Just call me Homer
Yesterday I came the closest I've ever come to being That Mother. The one - because I realise there are many Mothers who may qualify as That - who forgot to pick her child up from school. Mabel went down for a lateish nap, and for some reason I assumed that meant I had oodles of time to zone out in front of my laptop and contemplate how much better or not better I was now feeling.
It was only as I heard her call from upstairs that I glanced at the clock and did a double take because it said 3.10. Dash gets out of school at 3.15. Usually I make sure to wake Mabel by at least 2.45 if she's still napping, so that she'll be decently attired (by which I mean, at all) and snacked and mollified before we leave on foot / in stroller at 3.00. Yesterday I thanked my lucky stars that she had woken herself in the nick of time, stuffed her unceremoniously into the car, found the last parking spot, and managed to make it to school no later than we would on a normal not-early day. He was the penultimate kindergartener sitting waiting on the wall.
Today the timer is set so that there will be no forgetting. Can you imagine? The tears, the guilt, the anxiety? I was one of those children who would get myself into a lather of worry when I thought I was late home and that my mother would be concerned, only to have her look at the clock vaguely and say, "Are you a bit late?
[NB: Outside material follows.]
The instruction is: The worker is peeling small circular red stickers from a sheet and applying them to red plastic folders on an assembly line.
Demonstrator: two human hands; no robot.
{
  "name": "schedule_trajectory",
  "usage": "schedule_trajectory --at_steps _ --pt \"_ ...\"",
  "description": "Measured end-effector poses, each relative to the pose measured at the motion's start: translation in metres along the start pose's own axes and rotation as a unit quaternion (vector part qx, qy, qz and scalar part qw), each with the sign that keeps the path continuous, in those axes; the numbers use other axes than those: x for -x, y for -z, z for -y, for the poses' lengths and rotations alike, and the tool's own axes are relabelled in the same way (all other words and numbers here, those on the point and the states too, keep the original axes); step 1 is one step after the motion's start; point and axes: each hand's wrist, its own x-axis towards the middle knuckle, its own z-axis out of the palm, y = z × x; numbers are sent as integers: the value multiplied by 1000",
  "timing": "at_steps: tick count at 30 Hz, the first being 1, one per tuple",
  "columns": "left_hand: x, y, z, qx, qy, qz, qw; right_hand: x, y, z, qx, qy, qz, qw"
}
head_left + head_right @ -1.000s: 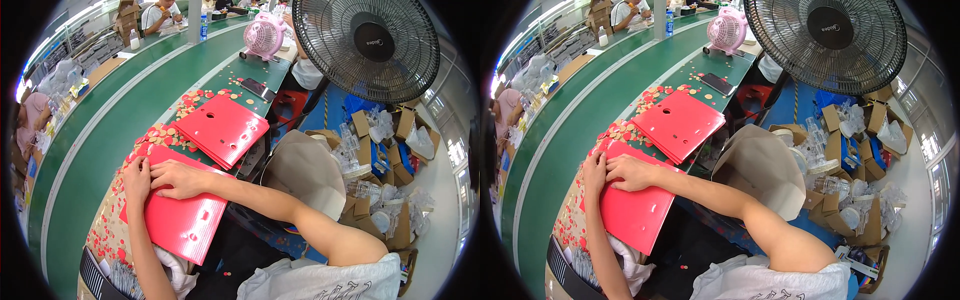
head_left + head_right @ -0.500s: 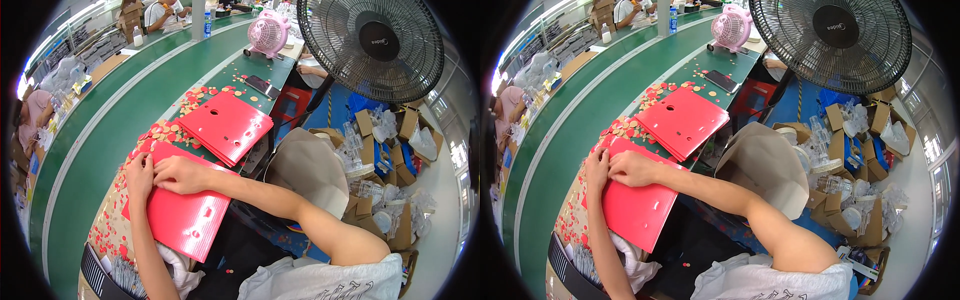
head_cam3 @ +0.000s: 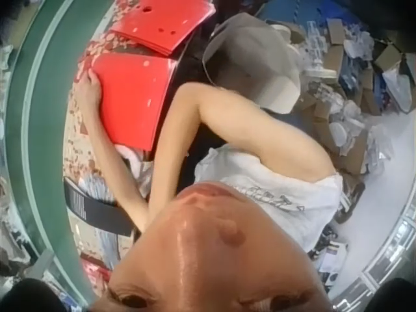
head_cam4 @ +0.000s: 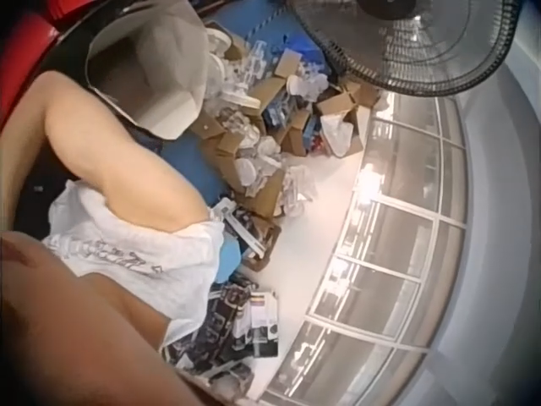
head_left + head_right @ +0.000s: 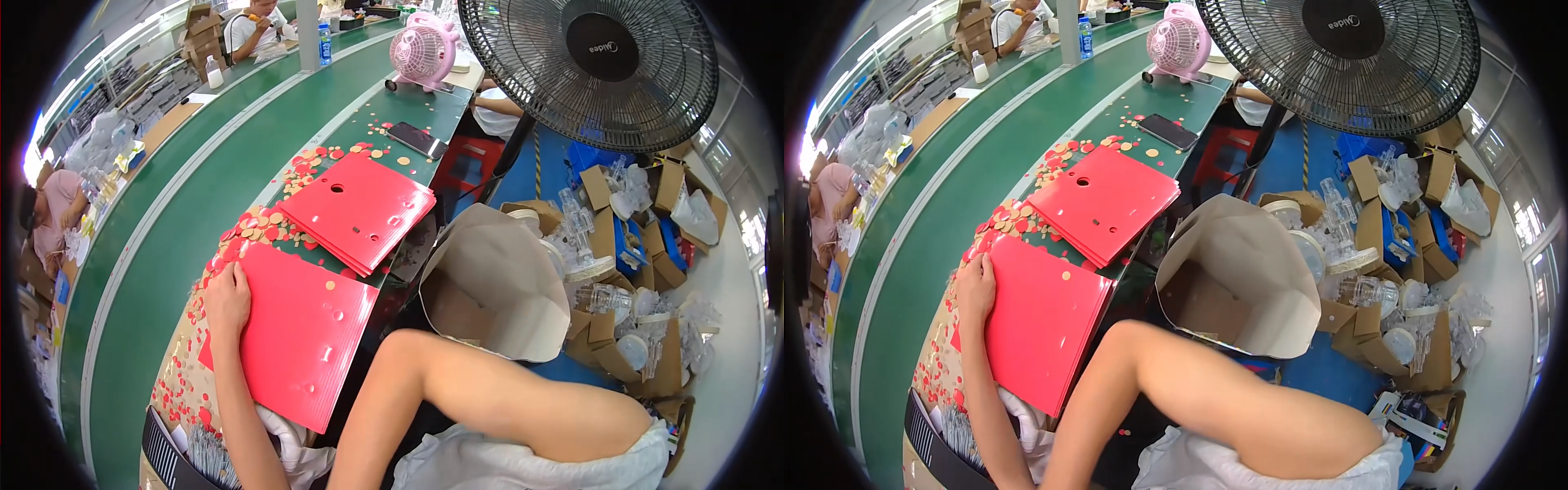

Oh," when I arrived panting and tearful through the door. (Okay, maybe that only happened once, and I was obviously a bit older than Dash is, but it's left a lasting memory.) And Dash is like that - he'll worry if I'm not where I'm meant to be when I say I'll be there.
Then there was the time a few years later on when I stayed out much too late on a first date that involved a walk both on the beach and then down the pier (not in the same place, though it sounds as if they should be), and my poor father was calling the hospitals by the time I came home. In these days of mobile phones, such a thing would not happen, but back then I erroneously decided I'd rather cycle straight home really fast than go out of my way looking for a phone box to ring home first and set their minds at rest. Young, misguided lust is really all I can blame for that one.
So this almost-lapse is being blamed on the fact that I'm still at least partially sick. But, having been on both sides of the worry-fence, I will do my very best not to ever let it happen for real; though I suppose I can't promise that my children won't do it to me.

2 Comments:
I still remember the little boy who left a message on my answering machine 12 years ago. A little voice squeaked, "Daddy? Are you ever going to come pick me up?"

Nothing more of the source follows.